И когда только дошло, что у нас, как и у всех, всего лишь два глаза, да и те за носом, - мы, несолоно хлебавши, вернулись обратно.
   Соснин и Паша, сидя порознь в разных комнатах, мирно носом окуней ловили. Дремали под жужжание счетчика. Соснин, всполоснув лицо, сообщил, что он тоже самолично заглядывал в Серегин отряд - на всякий случай. В целях профилактики. Был вместе с вызванным нарядом осужденных - из числа дежурных в новогоднюю ночь. От Наркома ни слуху ни духу: пропал, как с возу упал.
   Паша, в шапке, свернутой на ухо, словно вспомнив о чем-то важном, выскочил проворно на улицу, но вскоре залетел обратно и гробовым голосом возвестил:
   - Во втором отряде Нарком завхоза подколол!..
   - Заткни рот рукавицей! - побелел хозяин отряда Серега Шаров и спохватился: - Кто сказал?
   - Да вышел я до ветру, а у ворот дневальный ко мне. Со шнырем из второго отряда. Кричат: у нас Нарком завхоза подрезал! Ну я их обратно прогнал, а сам сюда!.. - Паша испугался, точно он сам все это натворил. Стоит неподвижно, и один глаз его подергивало неудержимым тиком.

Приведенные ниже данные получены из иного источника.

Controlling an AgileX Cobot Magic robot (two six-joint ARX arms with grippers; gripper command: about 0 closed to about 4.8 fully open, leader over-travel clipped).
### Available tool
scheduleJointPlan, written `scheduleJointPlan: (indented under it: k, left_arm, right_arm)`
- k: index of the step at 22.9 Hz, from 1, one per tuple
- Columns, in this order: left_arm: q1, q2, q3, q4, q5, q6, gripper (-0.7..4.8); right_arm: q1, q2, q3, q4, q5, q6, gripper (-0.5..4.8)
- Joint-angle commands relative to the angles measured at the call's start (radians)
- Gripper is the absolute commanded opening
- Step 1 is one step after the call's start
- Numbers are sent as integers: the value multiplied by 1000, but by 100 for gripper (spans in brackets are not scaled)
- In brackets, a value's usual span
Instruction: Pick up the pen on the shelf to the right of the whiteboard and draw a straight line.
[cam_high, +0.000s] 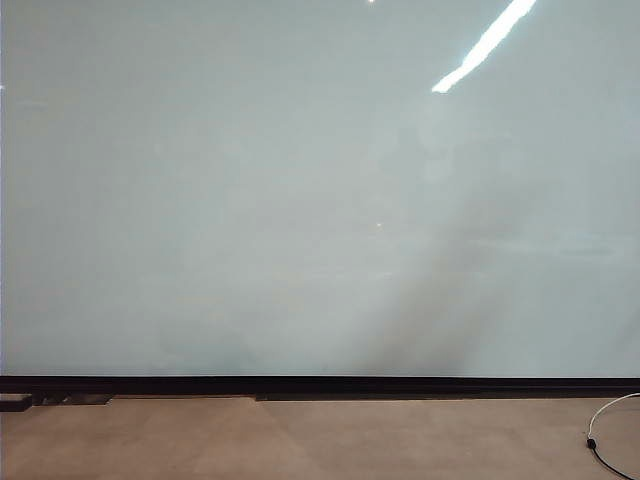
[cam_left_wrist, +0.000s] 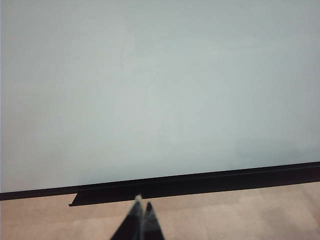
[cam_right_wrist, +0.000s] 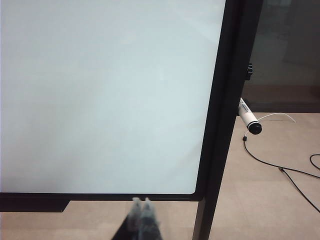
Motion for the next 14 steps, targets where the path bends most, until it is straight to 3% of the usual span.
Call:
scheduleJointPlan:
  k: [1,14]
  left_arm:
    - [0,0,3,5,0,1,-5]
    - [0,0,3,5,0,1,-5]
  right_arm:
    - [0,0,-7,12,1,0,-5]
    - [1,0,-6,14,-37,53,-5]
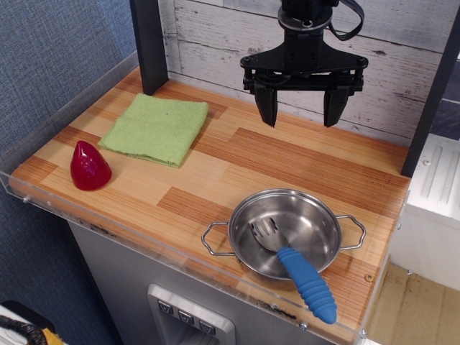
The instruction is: Move green cloth to far right above pot
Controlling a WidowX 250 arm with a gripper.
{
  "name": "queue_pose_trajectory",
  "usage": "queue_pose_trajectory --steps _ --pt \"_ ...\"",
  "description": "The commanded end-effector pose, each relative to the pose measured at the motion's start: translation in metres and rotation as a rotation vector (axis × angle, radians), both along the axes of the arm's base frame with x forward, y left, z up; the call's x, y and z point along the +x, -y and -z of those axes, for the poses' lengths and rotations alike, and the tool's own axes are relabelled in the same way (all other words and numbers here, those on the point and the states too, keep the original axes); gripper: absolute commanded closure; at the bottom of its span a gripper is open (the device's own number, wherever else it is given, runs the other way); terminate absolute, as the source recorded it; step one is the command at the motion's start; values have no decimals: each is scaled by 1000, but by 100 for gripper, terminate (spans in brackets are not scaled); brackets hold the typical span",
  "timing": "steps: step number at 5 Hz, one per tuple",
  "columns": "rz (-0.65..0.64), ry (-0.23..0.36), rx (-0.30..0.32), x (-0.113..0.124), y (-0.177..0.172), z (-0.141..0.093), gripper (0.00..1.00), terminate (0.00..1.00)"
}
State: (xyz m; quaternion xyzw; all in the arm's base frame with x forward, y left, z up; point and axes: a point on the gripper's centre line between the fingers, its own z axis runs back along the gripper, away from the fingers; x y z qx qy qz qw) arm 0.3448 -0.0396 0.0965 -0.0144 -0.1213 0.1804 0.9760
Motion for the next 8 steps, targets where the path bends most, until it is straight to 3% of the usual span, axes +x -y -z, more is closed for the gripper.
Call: queue_pose_trajectory --steps 1,2,4,6,8 --pt "0 0 0 0 0 0 0 0" --pt "11 12 -13 1 -22 -1 0 0" --pt "5 -17 18 2 -61 5 0 0" --pt "-19 -80 73 2 -110 11 0 0" --pt "-18 -61 90 3 -176 22 0 0"
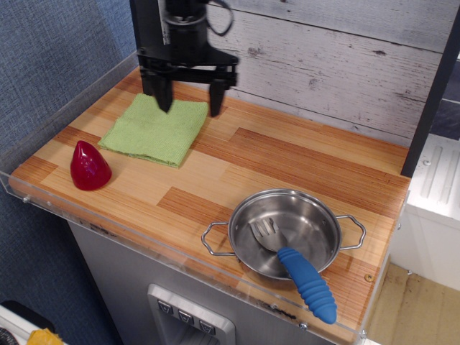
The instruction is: Move green cloth to far right above pot
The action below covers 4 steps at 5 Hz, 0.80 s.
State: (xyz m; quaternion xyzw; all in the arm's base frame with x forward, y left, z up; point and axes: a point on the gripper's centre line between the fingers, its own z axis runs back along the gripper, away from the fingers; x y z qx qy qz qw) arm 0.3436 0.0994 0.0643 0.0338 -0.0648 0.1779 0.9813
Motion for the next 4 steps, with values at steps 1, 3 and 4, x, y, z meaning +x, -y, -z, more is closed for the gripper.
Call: queue_pose_trajectory --steps 1,3,4 --pt "20 78 18 7 -54 -5 0 0" --pt "115 130 -7 9 -66 14 0 0" --pt "102 105 -18 10 -70 23 0 0"
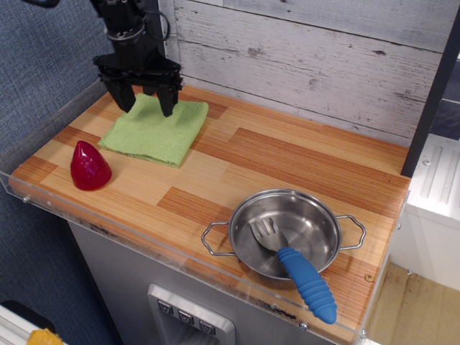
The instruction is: Move green cloth to far right above pot
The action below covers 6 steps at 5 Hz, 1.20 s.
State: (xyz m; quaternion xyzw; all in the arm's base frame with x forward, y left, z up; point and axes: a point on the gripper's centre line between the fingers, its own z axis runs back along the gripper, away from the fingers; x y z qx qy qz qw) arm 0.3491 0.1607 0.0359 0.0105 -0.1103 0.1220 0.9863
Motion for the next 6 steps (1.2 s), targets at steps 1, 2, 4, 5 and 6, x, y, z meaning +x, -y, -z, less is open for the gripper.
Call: queue_pose_trajectory --steps 1,2,4,5,6 --pt "-11 5 -6 6 -3 -2 0 0" --pt "6 -28 15 8 11 1 0 0" --pt "39 -54 14 10 41 4 0 0" --pt "44 -57 12 10 56 9 0 0" --pt "63 -70 -1 11 72 17 0 0"
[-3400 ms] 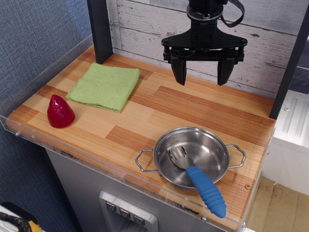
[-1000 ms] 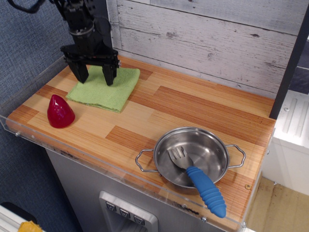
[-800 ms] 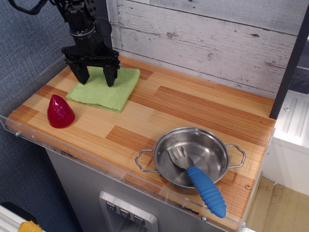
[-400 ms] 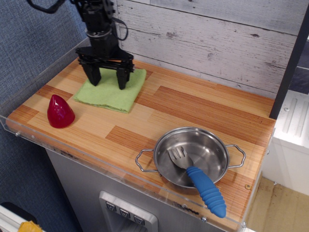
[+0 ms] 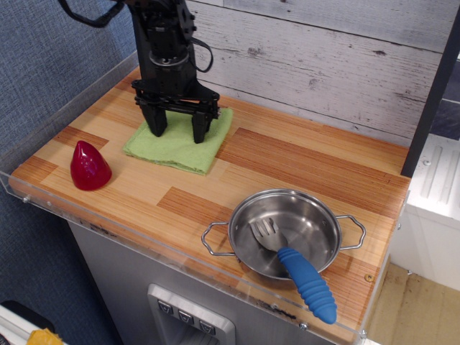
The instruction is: Move green cloth to far right above pot
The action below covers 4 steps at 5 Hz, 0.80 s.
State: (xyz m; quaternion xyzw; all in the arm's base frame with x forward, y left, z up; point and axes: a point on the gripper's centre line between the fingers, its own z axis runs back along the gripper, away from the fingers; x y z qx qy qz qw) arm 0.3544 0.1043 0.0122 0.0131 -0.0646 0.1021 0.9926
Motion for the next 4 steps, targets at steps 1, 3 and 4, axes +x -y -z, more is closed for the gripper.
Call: queue_pose_trajectory --steps 1,3,4 --pt "47 18 -5 8 35 -6 0 0" --pt "86 37 -41 10 82 -16 0 0" --pt "45 37 -58 14 100 -17 0 0"
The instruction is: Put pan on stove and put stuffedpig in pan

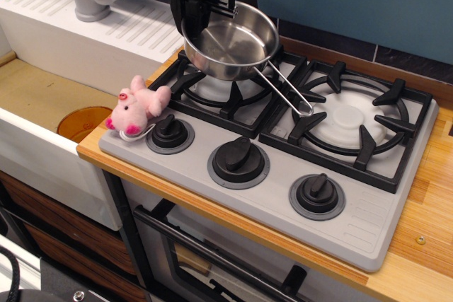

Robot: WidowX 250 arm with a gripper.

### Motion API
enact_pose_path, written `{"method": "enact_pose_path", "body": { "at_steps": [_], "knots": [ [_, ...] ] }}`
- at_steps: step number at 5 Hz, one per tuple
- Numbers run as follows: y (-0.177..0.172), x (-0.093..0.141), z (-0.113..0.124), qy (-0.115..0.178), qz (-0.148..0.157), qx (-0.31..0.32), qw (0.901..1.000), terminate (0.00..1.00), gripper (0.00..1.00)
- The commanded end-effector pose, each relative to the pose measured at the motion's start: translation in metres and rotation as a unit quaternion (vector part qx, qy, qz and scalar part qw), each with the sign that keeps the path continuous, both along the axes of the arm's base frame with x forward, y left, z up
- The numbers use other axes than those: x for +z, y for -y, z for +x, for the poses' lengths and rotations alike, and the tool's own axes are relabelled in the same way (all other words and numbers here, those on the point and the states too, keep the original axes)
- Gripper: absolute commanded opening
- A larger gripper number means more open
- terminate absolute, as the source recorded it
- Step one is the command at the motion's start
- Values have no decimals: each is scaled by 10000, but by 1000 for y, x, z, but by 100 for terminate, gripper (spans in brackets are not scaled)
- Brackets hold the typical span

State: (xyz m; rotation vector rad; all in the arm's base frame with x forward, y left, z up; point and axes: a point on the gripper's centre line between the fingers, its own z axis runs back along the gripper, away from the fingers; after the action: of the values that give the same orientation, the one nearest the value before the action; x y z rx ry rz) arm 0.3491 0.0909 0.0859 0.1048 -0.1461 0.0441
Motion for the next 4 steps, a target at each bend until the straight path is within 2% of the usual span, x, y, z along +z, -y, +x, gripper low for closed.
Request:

   А через несколько минут мы уже всем составом ворвались в Серегин отряд. В фойе и коридоре оказалось пусто, только через стенку все еще бубнил телевизор: разрешение о просмотре новогодней программы выполнялось кем-то добросовестно.
   А в кабинете Шарова на старшинском месте, опершись на руку и полуоткинувшись к стене, один-одинешенек сидел завхоз - молодой чернявый парень со стеклянными голубыми глазами навыкате. Левая рука выше локтя была перехвачена бинтом, лицо - белее мела. Но из одного угла рта в другой бегала папироска - завхоз, устало щурясь, курил, походя на утомленного работой мыслителя.
   - Что случилось? - подлетел к нему Шаров. - Куда он тебя?
   - С дураков взятки гладки... - шевельнулся завхоз, недовольно покосившись на перевязанную руку. - Да все нормально - вена не задета. Обошлось. Хотел опять пугнуть, сморчок. Мало ему того раза. Ничего нормалек. Отлежусь.
   - Ну, я ему, уроду заштыренному, рога-то поотрываю!.. - зарычал Серега. - Где он?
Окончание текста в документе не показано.